WHAT THE TASK REQUIRES => Please write the listing below out again exactly, leaving every picture behind.
◆ ◆ ◆ ◆ ◆
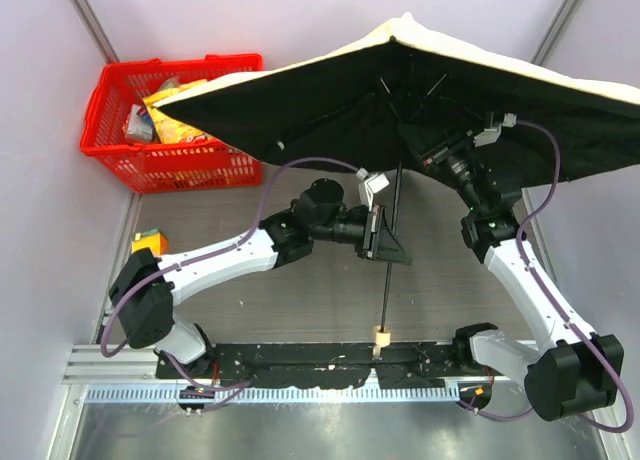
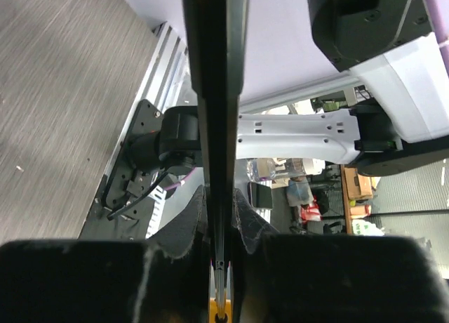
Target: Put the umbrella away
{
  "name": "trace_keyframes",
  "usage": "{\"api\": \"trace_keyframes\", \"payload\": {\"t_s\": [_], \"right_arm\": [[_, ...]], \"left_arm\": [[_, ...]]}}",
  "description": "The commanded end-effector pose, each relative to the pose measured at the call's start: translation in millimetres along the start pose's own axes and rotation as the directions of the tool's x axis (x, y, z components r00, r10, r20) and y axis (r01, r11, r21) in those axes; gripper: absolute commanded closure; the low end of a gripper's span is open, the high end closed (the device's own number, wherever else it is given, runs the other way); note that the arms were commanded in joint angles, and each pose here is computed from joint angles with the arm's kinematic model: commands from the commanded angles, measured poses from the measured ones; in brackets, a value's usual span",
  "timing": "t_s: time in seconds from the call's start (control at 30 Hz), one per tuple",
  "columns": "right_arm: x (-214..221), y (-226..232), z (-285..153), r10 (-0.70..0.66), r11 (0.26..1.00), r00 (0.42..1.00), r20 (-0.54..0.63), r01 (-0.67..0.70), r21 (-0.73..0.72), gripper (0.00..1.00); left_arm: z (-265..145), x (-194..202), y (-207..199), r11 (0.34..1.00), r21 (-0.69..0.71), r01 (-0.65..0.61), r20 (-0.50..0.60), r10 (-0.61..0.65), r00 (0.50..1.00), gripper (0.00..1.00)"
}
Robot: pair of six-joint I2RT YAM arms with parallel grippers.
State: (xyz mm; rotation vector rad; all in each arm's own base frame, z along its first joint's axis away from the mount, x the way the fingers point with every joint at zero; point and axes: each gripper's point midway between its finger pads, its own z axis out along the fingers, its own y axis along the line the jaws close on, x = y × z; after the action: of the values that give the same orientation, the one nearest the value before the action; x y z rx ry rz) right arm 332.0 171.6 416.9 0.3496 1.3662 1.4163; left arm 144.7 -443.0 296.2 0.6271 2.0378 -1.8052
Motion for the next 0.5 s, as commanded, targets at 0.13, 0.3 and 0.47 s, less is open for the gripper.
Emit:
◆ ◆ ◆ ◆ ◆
ANSWER TO THIS EXERCISE =>
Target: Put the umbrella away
{
  "name": "trace_keyframes",
  "usage": "{\"api\": \"trace_keyframes\", \"payload\": {\"t_s\": [_], \"right_arm\": [[_, ...]], \"left_arm\": [[_, ...]]}}",
  "description": "The commanded end-effector pose, each relative to the pose measured at the call's start: translation in millimetres along the start pose's own axes and rotation as the directions of the tool's x axis (x, y, z components r00, r10, r20) and y axis (r01, r11, r21) in those axes; gripper: absolute commanded closure; the low end of a gripper's span is open, the high end closed (the device's own number, wherever else it is given, runs the other way); note that the arms were commanded in joint angles, and each pose here is computed from joint angles with the arm's kinematic model: commands from the commanded angles, measured poses from the measured ones; in brackets, a value's usual span",
  "timing": "t_s: time in seconds from the call's start (control at 30 Hz), one per tuple",
  "columns": "right_arm: x (-214..221), y (-226..232), z (-285..153), r10 (-0.70..0.66), r11 (0.26..1.00), r00 (0.42..1.00), r20 (-0.54..0.63), r01 (-0.67..0.70), r21 (-0.73..0.72), gripper (0.00..1.00); left_arm: z (-265..145), x (-194..202), y (-207..199), r11 (0.34..1.00), r21 (-0.69..0.71), r01 (-0.65..0.61), r20 (-0.50..0.60), r10 (-0.61..0.65), r00 (0.50..1.00), gripper (0.00..1.00)"
}
Robot: pair of six-joint I2RT YAM arms with parallel grippers.
State: (xyz mm; rotation vector rad; all in each arm's own base frame, z along its first joint's axis away from the mount, x the way the fingers point with every joint at zero; point and axes: each gripper's point midway between its finger pads, its own z axis out along the fingers, its own y axis along the line the jaws close on, x = y × z; after the action: of the values that give the same orientation, the one nearest the value before the action; x y z rx ry rz) right arm 332.0 171.6 416.9 0.3496 1.3662 1.4163; left arm 144.7 -443.0 296.2 0.6271 2.0378 -1.8052
Motion for the next 0.5 s, as commanded, targets at 0.13, 0.3 and 0.47 s, less is open for the gripper.
Emit:

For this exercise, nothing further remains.